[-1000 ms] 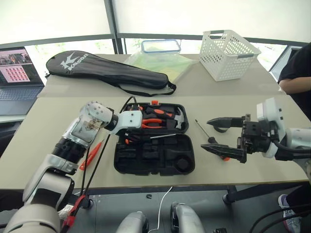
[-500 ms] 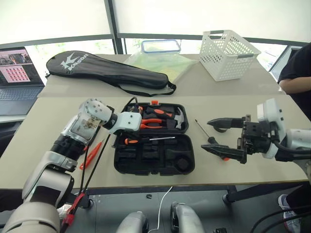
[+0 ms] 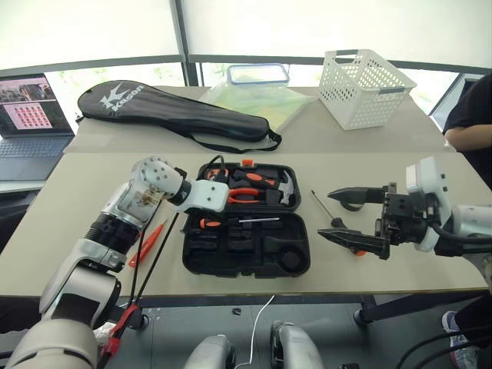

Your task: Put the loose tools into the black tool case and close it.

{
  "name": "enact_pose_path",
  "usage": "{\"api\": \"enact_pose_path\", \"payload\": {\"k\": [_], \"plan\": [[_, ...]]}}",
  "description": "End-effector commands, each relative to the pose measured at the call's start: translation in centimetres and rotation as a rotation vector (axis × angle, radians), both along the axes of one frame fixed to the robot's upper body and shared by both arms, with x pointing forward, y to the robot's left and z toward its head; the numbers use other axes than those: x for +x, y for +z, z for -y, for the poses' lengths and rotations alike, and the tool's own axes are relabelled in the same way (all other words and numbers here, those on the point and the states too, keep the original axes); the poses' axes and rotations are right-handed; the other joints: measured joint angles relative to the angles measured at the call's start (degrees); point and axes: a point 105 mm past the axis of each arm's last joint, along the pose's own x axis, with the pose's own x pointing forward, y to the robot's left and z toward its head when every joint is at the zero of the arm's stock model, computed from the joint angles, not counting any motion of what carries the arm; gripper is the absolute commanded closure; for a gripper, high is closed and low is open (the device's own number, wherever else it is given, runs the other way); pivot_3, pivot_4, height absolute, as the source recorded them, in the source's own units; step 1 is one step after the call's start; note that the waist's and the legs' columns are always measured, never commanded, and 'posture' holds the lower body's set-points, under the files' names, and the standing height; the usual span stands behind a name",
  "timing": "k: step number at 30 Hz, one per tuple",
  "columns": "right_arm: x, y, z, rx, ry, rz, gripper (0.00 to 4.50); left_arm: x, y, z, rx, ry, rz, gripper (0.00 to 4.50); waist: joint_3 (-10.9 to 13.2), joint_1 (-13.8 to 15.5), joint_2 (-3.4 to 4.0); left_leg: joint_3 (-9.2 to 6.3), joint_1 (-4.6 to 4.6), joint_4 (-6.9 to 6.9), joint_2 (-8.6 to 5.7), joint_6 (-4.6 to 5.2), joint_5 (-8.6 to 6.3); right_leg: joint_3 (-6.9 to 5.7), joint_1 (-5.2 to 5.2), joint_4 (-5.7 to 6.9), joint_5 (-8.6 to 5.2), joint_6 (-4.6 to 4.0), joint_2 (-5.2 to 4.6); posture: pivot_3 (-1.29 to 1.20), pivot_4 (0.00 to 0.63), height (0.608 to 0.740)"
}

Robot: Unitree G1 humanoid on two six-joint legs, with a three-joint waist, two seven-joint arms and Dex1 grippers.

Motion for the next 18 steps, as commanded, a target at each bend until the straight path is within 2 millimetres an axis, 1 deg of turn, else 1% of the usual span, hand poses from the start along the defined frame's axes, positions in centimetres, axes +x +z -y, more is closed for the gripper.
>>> {"api": "enact_pose_path", "payload": {"k": [1, 3, 5, 8, 10, 11, 14, 16, 18], "plan": [[-0.1, 0.9, -0.2, 0.009, 0.010, 0.062, 0.00, 0.1, -2.6, -0.5, 0.080, 0.005, -0.015, 4.47, 0.0, 0.2, 0.01, -0.01, 0.11, 0.00, 0.00, 0.01, -0.01, 0.00, 0.12, -0.01, 0.00, 0.00, 0.00, 0.00, 0.150, 0.740], [-0.1, 0.8, -0.2, 0.007, 0.005, 0.060, 0.00, 0.6, -2.1, -0.3, 0.053, 0.028, -0.006, 4.47, 0.0, 0.3, 0.01, -0.01, 0.38, -0.02, 0.02, 0.09, -0.05, -0.01, 0.40, -0.06, -0.01, 0.02, 0.00, 0.00, 0.150, 0.740], [-0.1, 0.6, 0.0, 0.004, -0.013, 0.053, 0.00, 0.9, -0.9, -0.2, -0.015, 0.062, -0.019, 4.47, 0.0, 0.5, 0.02, -0.01, 0.70, -0.08, 0.03, 0.29, -0.18, -0.02, 0.72, -0.13, -0.09, 0.13, 0.01, 0.00, 0.150, 0.740], [-0.1, 0.0, 0.5, -0.002, -0.066, 0.040, 0.00, 0.8, 2.4, -0.3, -0.227, 0.148, -0.099, 4.47, 0.0, 0.5, 0.00, 0.03, 0.65, -0.06, 0.01, 0.36, -0.22, -0.01, 0.70, -0.14, -0.18, 0.32, 0.11, 0.00, 0.150, 0.740], [-0.1, -0.3, 1.0, 0.004, -0.111, 0.026, 0.00, 0.2, 4.6, -0.9, -0.355, 0.189, -0.174, 3.96, 0.0, 0.3, -0.01, 0.04, 0.55, -0.05, 0.00, 0.34, -0.21, 0.00, 0.53, -0.03, -0.14, 0.26, 0.18, 0.00, 0.150, 0.740], [-0.2, -0.6, 1.4, 0.007, -0.144, 0.016, 0.00, -0.5, 5.8, -1.5, -0.419, 0.198, -0.229, 3.82, 0.0, 0.1, -0.01, 0.03, 0.51, -0.05, 0.01, 0.30, -0.18, 0.01, 0.45, 0.04, -0.14, 0.25, 0.21, 0.00, 0.150, 0.740], [-0.4, -1.3, 3.1, 0.026, -0.252, -0.024, 0.00, -2.9, 8.7, -3.0, -0.555, 0.201, -0.361, 2.71, 0.0, -0.5, 0.01, 0.01, 0.08, -0.04, 0.02, 0.22, -0.14, 0.02, 0.00, 0.14, -0.13, 0.23, 0.26, 0.00, 0.150, 0.740], [-1.0, -2.2, 4.7, 0.031, -0.347, -0.059, 0.00, -4.6, 10.7, -3.7, -0.649, 0.210, -0.446, 2.03, 0.0, -0.8, 0.02, 0.01, -0.11, -0.03, -0.03, 0.22, -0.14, -0.07, -0.24, 0.13, -0.12, 0.22, 0.28, 0.00, 0.150, 0.740], [-1.6, -3.1, 6.1, 0.033, -0.425, -0.090, 0.00, -6.2, 12.2, -4.0, -0.715, 0.204, -0.513, 1.24, 0.0, -0.8, 0.02, -0.02, -0.11, -0.07, -0.06, 0.20, -0.15, -0.22, -0.25, 0.08, -0.12, 0.22, 0.30, 0.00, 0.150, 0.740]]}}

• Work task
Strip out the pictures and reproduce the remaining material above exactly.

• Solution for this task
[-1000 ms] 
[-500 ms] 
[+0 ms] 

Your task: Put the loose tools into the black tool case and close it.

{
  "name": "enact_pose_path",
  "usage": "{\"api\": \"enact_pose_path\", \"payload\": {\"k\": [_], \"plan\": [[_, ...]]}}",
  "description": "End-effector commands, each relative to the pose measured at the call's start: translation in centimetres and rotation as a rotation vector (axis × angle, radians), both along the axes of one frame fixed to the robot's upper body and shared by both arms, with x pointing forward, y to the robot's left and z toward its head; the numbers use other axes than those: x for +x, y for +z, z for -y, for the poses' lengths and rotations alike, and the tool's own axes are relabelled in the same way (all other words and numbers here, those on the point and the states too, keep the original axes); the poses' axes and rotations are right-handed; the other joints: measured joint angles relative to the angles measured at the call's start (degrees); point and axes: a point 105 mm past the axis of each arm's last joint, along the pose's own x axis, with the pose's own x pointing forward, y to the robot's left and z toward its head when every joint is at the zero of the arm's stock model, computed from the joint angles, not counting any motion of what carries the arm; gripper is the absolute commanded closure; for a gripper, high is closed and low is open (the device's own number, wherever else it is given, runs the other way); pivot_3, pivot_4, height absolute, as the source recorded them, in the source's own units; step 1 is one step after the call's start; note that the waist's and the legs' columns are always measured, never commanded, and 'posture' holds the lower body's set-points, under the files' names, and the standing height; the usual span stands behind a name",
  "timing": "k: step number at 30 Hz, one per tuple",
  "columns": "right_arm: x, y, z, rx, ry, rz, gripper (0.00 to 4.50); left_arm: x, y, z, rx, ry, rz, gripper (0.00 to 4.50); waist: joint_3 (-10.9 to 13.2), joint_1 (-13.8 to 15.5), joint_2 (-3.4 to 4.0); left_leg: joint_3 (-9.2 to 6.3), joint_1 (-4.6 to 4.6), joint_4 (-6.9 to 6.9), joint_2 (-8.6 to 5.7), joint_6 (-4.6 to 5.2), joint_5 (-8.6 to 6.3); right_leg: joint_3 (-6.9 to 5.7), joint_1 (-5.2 to 5.2), joint_4 (-5.7 to 6.9), joint_5 (-8.6 to 5.2), joint_6 (-4.6 to 4.0), joint_2 (-5.2 to 4.6); posture: pivot_3 (-1.29 to 1.20), pivot_4 (0.00 to 0.63), height (0.608 to 0.740)"
}

Robot: Unitree G1 humanoid on two six-joint legs, with a three-joint waist, two seven-joint arms and Dex1 grippers.

Motion for the next 18 steps, as commanded, a target at each bend until the straight path is within 2 millimetres an axis, 1 deg of turn, else 1% of the usual span, hand poses from the start along the defined frame's axes, positions in centimetres, axes +x +z -y, more is closed for the gripper.
>>> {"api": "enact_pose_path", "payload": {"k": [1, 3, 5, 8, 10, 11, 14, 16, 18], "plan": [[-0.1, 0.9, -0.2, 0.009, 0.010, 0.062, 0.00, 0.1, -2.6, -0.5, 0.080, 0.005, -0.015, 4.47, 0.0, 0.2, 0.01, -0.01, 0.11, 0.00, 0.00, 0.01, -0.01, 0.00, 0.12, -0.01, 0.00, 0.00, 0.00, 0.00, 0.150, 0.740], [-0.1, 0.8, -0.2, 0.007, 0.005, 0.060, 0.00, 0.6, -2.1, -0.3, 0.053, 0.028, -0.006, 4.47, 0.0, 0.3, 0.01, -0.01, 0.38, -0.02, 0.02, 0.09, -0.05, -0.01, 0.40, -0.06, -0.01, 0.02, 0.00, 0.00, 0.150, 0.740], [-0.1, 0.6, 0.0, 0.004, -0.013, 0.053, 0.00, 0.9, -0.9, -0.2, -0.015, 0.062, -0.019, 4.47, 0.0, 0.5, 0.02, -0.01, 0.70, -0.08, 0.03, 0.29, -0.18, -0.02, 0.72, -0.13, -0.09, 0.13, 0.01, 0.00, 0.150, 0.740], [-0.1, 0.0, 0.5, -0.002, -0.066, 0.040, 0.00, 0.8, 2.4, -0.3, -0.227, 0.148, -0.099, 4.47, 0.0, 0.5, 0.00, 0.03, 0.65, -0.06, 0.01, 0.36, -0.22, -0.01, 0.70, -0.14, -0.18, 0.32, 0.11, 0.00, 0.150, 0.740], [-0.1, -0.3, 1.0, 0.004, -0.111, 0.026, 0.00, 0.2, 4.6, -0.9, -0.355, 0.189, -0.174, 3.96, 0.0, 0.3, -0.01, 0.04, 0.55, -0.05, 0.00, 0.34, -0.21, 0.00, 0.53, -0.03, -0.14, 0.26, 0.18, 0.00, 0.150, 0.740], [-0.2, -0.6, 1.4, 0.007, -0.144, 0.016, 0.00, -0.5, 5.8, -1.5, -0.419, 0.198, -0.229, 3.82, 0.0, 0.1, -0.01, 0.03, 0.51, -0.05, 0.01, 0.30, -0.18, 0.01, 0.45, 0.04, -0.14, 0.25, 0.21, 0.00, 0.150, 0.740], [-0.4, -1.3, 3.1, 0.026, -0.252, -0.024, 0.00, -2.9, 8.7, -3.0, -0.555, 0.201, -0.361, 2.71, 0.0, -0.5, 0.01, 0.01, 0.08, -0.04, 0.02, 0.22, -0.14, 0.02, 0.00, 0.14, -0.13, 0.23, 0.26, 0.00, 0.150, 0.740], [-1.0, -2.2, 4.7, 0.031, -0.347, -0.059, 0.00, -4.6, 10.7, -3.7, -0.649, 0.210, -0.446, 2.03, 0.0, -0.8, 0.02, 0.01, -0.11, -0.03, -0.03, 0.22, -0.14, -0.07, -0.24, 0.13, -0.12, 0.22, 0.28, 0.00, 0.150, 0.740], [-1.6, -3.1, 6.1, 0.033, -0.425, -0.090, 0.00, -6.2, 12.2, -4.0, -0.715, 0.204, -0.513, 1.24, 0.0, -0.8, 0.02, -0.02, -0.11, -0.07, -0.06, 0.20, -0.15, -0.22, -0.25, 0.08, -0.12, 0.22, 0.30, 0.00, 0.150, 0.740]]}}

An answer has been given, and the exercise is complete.